Share

Dia Ayahku, yang Membuat Ibuku Gila
Dia Ayahku, yang Membuat Ibuku Gila
Author: Ajeng padmi

Bab 1

Author: Ajeng padmi
last update Huling Na-update: 2025-07-29 15:08:34

“Hanya itu satu-satunya cara agar ibumu selamat, Cahaya.”

Cahaya menunduk menatap pahatan yang dibuat barista di kopi miliknya, begitu cantik, tapi suasana hatinya saat ini sama sekali tak sanggup untuk mengagumi kecantikan itu.

Otaknya berpikir keras. Kemana lagi dia harus mencari biaya untuk pengobatan ibunya.

Selama lima tahun ini, Cahaya sudah berusaha keras untuk melakukan pengobatan terbaik untuk ibunya. Dokter bilang ibunya mengalami depresi dan mentalnya tidak sanggup untuk menerima kenyataan pahit itu, meski sampai sekarang Cahaya tidak tahu apa penyebab depresi sang ibu.

Cahaya bahkan rela menjadi pesuruh istri baru ayahnya agar bisa mendapatkan uang lebih, tapi sebulan yang lalu ibunya tiba-tiba mengalami sesak napas yang membuatnya harus diperiksa dokter spesialis jantung dan hasilnya sang ibu menderita penyumbatan pada arteri jantung. Pemasangan ring jantung adalah satu-satu solusi yang diberikan sang dokter.

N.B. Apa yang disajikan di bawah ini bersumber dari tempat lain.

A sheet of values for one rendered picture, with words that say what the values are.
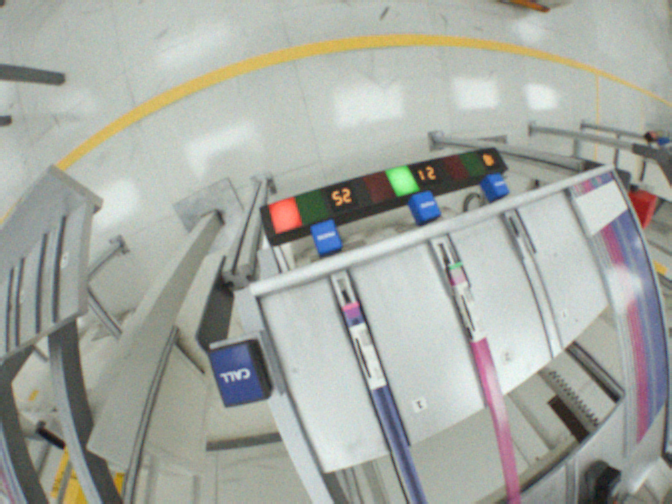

Tapi masalahnya... biaya yang mahal.

“Saya akan mendapatkan uang itu,” gumam cahaya setelah meletakkan cangkir kopi di tempatnya semula.

“Caranya?”

Dokter spesialis kejiwaan berusia sepuluh tahun lebih tua darinya itu menatap Cahaya seksama, ada harap dalam nada suaranya, dokter Natasya memang yang selama ini menangani ibunya dan sudah berkoordinasi dengan dokter jantung sang ibu.

Usia mereka yang terpaut jauh tak menghalangi keakraban keduanya, Cahaya bisa sangat cerewet bertanya ini itu tentang ibunya dan sang dokter dengan senyum kalem akan menjawab semua pertanyaannya.

Bersama sang dokter Cahaya merasa menemukan kakak yang bisa dijadikan tempat berkeluh kesah.

Cahaya terdiam sebentar, ayahnya sudah jelas menolak memberikan biaya operasi ibunya, bahkan sang ayah lebih memilih berbelanja barang mewah bersama istri baru dan anak tirinya.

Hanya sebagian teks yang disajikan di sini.